▶ WHAT IS EXPECTED
Each line of the data must be given back verbatim, with pictures removed.

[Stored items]

----

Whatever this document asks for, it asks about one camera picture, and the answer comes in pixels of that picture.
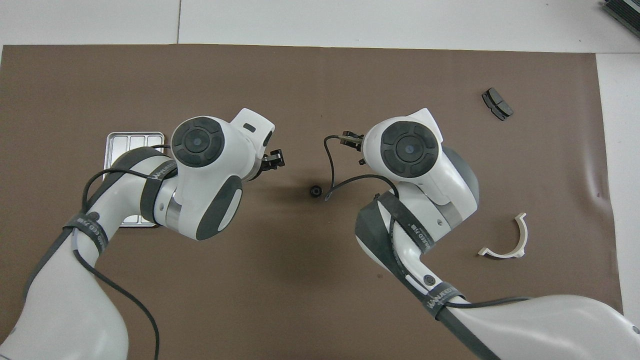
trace silver tray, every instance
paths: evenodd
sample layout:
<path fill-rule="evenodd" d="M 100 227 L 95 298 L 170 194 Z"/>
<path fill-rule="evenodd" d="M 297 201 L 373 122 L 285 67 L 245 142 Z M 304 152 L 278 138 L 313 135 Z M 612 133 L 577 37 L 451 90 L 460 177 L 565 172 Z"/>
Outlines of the silver tray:
<path fill-rule="evenodd" d="M 120 155 L 143 146 L 164 144 L 164 134 L 159 131 L 128 131 L 111 133 L 107 136 L 107 147 L 104 154 L 104 168 L 111 167 Z M 120 227 L 154 227 L 155 224 L 142 216 L 133 215 L 124 219 Z"/>

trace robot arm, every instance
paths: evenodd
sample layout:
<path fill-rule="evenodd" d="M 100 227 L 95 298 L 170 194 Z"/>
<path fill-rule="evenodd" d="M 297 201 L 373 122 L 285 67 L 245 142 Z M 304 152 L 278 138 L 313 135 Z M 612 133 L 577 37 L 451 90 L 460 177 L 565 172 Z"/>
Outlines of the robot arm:
<path fill-rule="evenodd" d="M 127 330 L 95 278 L 93 267 L 122 220 L 143 215 L 195 240 L 218 234 L 231 221 L 242 183 L 284 165 L 281 152 L 266 161 L 275 127 L 243 109 L 231 122 L 195 117 L 175 130 L 175 160 L 150 147 L 123 154 L 98 190 L 38 264 L 26 287 L 22 314 L 0 346 L 0 358 L 126 359 Z"/>
<path fill-rule="evenodd" d="M 360 210 L 358 243 L 478 358 L 638 358 L 640 331 L 601 302 L 553 295 L 511 304 L 470 304 L 420 261 L 421 254 L 479 204 L 473 171 L 442 146 L 427 109 L 383 121 L 364 137 L 343 136 L 341 141 L 352 147 L 362 142 L 364 161 L 374 172 L 399 181 L 398 194 L 387 192 Z"/>

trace black strap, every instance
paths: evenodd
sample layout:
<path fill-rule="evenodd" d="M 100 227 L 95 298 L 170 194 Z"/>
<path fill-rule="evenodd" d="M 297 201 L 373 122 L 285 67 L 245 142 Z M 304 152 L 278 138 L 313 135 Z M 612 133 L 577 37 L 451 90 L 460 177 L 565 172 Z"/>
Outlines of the black strap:
<path fill-rule="evenodd" d="M 147 182 L 142 189 L 140 197 L 140 213 L 142 217 L 151 222 L 156 222 L 154 217 L 154 207 L 156 206 L 156 197 L 160 192 L 160 187 L 165 179 L 169 179 L 178 174 L 175 160 L 167 160 L 160 164 L 155 170 L 147 176 Z"/>
<path fill-rule="evenodd" d="M 387 209 L 391 217 L 400 224 L 423 254 L 431 250 L 435 245 L 435 241 L 433 241 L 427 229 L 418 221 L 415 215 L 395 195 L 385 192 L 378 197 L 378 201 Z"/>
<path fill-rule="evenodd" d="M 95 244 L 96 249 L 98 249 L 98 254 L 102 254 L 102 251 L 109 244 L 109 239 L 107 238 L 107 233 L 104 232 L 104 229 L 97 221 L 93 219 L 90 215 L 85 213 L 77 213 L 75 214 L 71 220 L 67 222 L 62 228 L 76 228 L 82 231 L 85 235 L 89 236 L 91 240 L 93 240 L 93 244 Z"/>
<path fill-rule="evenodd" d="M 424 296 L 422 306 L 435 318 L 446 303 L 456 296 L 461 297 L 462 293 L 453 285 L 443 281 Z"/>

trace white plastic clip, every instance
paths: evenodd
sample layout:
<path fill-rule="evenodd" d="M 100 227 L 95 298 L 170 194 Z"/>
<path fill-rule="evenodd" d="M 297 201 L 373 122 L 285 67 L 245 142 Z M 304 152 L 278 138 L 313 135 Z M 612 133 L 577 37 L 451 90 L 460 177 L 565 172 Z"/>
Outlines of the white plastic clip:
<path fill-rule="evenodd" d="M 520 213 L 514 219 L 518 223 L 518 228 L 520 229 L 520 241 L 518 241 L 518 245 L 512 251 L 502 255 L 496 254 L 491 251 L 487 247 L 483 247 L 478 254 L 479 255 L 491 255 L 495 258 L 508 259 L 508 258 L 521 258 L 524 256 L 524 247 L 527 245 L 527 238 L 529 237 L 529 232 L 527 231 L 527 224 L 524 223 L 524 217 L 527 216 L 527 213 Z"/>

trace brown mat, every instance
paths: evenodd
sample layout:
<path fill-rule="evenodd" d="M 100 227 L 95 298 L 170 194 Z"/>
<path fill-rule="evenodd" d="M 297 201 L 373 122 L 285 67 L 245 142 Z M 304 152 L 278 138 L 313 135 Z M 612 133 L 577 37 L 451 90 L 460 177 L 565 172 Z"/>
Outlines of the brown mat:
<path fill-rule="evenodd" d="M 495 87 L 515 115 L 499 121 Z M 558 293 L 621 310 L 593 54 L 232 45 L 5 46 L 0 72 L 0 339 L 22 287 L 102 168 L 112 131 L 162 131 L 242 108 L 276 124 L 287 166 L 245 187 L 231 225 L 197 243 L 165 228 L 122 229 L 97 268 L 141 299 L 161 359 L 473 359 L 355 241 L 358 210 L 387 189 L 363 180 L 329 202 L 322 139 L 428 107 L 446 146 L 480 182 L 475 215 L 423 259 L 469 300 Z M 330 144 L 340 181 L 369 172 Z M 521 259 L 513 221 L 528 214 Z M 150 359 L 142 312 L 107 294 Z"/>

----

▶ YOUR RESPONSE
Whatever this document asks for, it asks about one camera picture, and the answer comes in pixels of that picture.
trace silver tray, every instance
paths: evenodd
sample layout:
<path fill-rule="evenodd" d="M 100 227 L 95 298 L 170 194 Z"/>
<path fill-rule="evenodd" d="M 297 201 L 373 122 L 285 67 L 245 142 Z M 304 152 L 278 138 L 313 135 Z M 612 133 L 577 37 L 451 90 L 460 177 L 565 172 Z"/>
Outlines of the silver tray:
<path fill-rule="evenodd" d="M 120 155 L 143 146 L 164 144 L 164 134 L 159 131 L 128 131 L 111 133 L 107 136 L 107 147 L 104 154 L 104 168 L 111 167 Z M 120 227 L 154 227 L 155 224 L 142 216 L 133 215 L 124 219 Z"/>

trace robot arm, every instance
paths: evenodd
sample layout:
<path fill-rule="evenodd" d="M 100 227 L 95 298 L 170 194 Z"/>
<path fill-rule="evenodd" d="M 297 201 L 373 122 L 285 67 L 245 142 Z M 304 152 L 278 138 L 313 135 Z M 612 133 L 577 37 L 451 90 L 460 177 L 565 172 Z"/>
Outlines of the robot arm:
<path fill-rule="evenodd" d="M 127 330 L 95 278 L 93 267 L 122 220 L 143 215 L 195 240 L 218 234 L 231 221 L 242 183 L 284 165 L 281 152 L 266 161 L 275 127 L 243 109 L 231 122 L 195 117 L 175 130 L 175 160 L 150 147 L 123 154 L 98 190 L 38 264 L 26 287 L 22 314 L 0 346 L 0 358 L 126 359 Z"/>
<path fill-rule="evenodd" d="M 360 210 L 358 243 L 478 358 L 638 358 L 640 331 L 601 302 L 553 295 L 511 304 L 470 304 L 420 261 L 421 254 L 479 204 L 473 171 L 442 146 L 427 109 L 383 121 L 364 137 L 343 136 L 341 141 L 352 147 L 362 142 L 364 161 L 374 172 L 399 181 L 398 194 L 387 192 Z"/>

trace black strap, every instance
paths: evenodd
sample layout:
<path fill-rule="evenodd" d="M 100 227 L 95 298 L 170 194 Z"/>
<path fill-rule="evenodd" d="M 297 201 L 373 122 L 285 67 L 245 142 Z M 304 152 L 278 138 L 313 135 Z M 612 133 L 577 37 L 451 90 L 460 177 L 565 172 Z"/>
Outlines of the black strap:
<path fill-rule="evenodd" d="M 147 182 L 142 189 L 140 197 L 140 213 L 142 217 L 151 222 L 156 222 L 154 217 L 154 207 L 156 206 L 156 197 L 160 192 L 160 187 L 165 179 L 169 179 L 178 174 L 175 160 L 167 160 L 160 164 L 155 170 L 147 176 Z"/>
<path fill-rule="evenodd" d="M 387 209 L 391 217 L 400 224 L 423 254 L 431 250 L 435 245 L 435 241 L 433 241 L 427 229 L 418 221 L 415 215 L 395 195 L 385 192 L 378 197 L 378 201 Z"/>
<path fill-rule="evenodd" d="M 95 244 L 96 249 L 98 249 L 98 254 L 102 254 L 102 251 L 109 244 L 109 239 L 107 238 L 107 233 L 104 232 L 104 229 L 97 221 L 93 219 L 90 215 L 85 213 L 77 213 L 75 214 L 71 220 L 67 222 L 62 228 L 76 228 L 82 231 L 85 235 L 89 236 L 91 240 L 93 240 L 93 244 Z"/>
<path fill-rule="evenodd" d="M 424 296 L 422 306 L 435 318 L 446 303 L 456 296 L 461 297 L 462 293 L 453 285 L 443 281 Z"/>

trace white plastic clip, every instance
paths: evenodd
sample layout:
<path fill-rule="evenodd" d="M 100 227 L 95 298 L 170 194 Z"/>
<path fill-rule="evenodd" d="M 297 201 L 373 122 L 285 67 L 245 142 Z M 304 152 L 278 138 L 313 135 Z M 612 133 L 577 37 L 451 90 L 460 177 L 565 172 Z"/>
Outlines of the white plastic clip:
<path fill-rule="evenodd" d="M 520 213 L 514 219 L 518 223 L 518 228 L 520 229 L 520 241 L 518 241 L 518 245 L 512 251 L 502 255 L 496 254 L 491 251 L 487 247 L 483 247 L 478 254 L 479 255 L 491 255 L 495 258 L 508 259 L 508 258 L 521 258 L 524 256 L 524 247 L 527 245 L 527 238 L 529 237 L 529 232 L 527 231 L 527 224 L 524 223 L 524 217 L 527 216 L 527 213 Z"/>

trace brown mat, every instance
paths: evenodd
sample layout:
<path fill-rule="evenodd" d="M 100 227 L 95 298 L 170 194 Z"/>
<path fill-rule="evenodd" d="M 297 201 L 373 122 L 285 67 L 245 142 Z M 304 152 L 278 138 L 313 135 Z M 612 133 L 577 37 L 451 90 L 460 177 L 565 172 Z"/>
Outlines of the brown mat:
<path fill-rule="evenodd" d="M 495 87 L 515 115 L 499 121 Z M 558 293 L 621 310 L 593 54 L 232 45 L 5 46 L 0 72 L 0 339 L 22 287 L 102 168 L 112 131 L 162 131 L 242 108 L 276 124 L 287 166 L 245 187 L 231 225 L 197 243 L 165 228 L 122 229 L 97 268 L 141 299 L 161 359 L 473 359 L 355 241 L 358 210 L 387 189 L 363 180 L 329 202 L 322 139 L 428 107 L 446 146 L 480 182 L 475 215 L 423 259 L 469 300 Z M 330 144 L 340 181 L 369 172 Z M 521 259 L 513 221 L 528 214 Z M 150 359 L 142 312 L 107 294 Z"/>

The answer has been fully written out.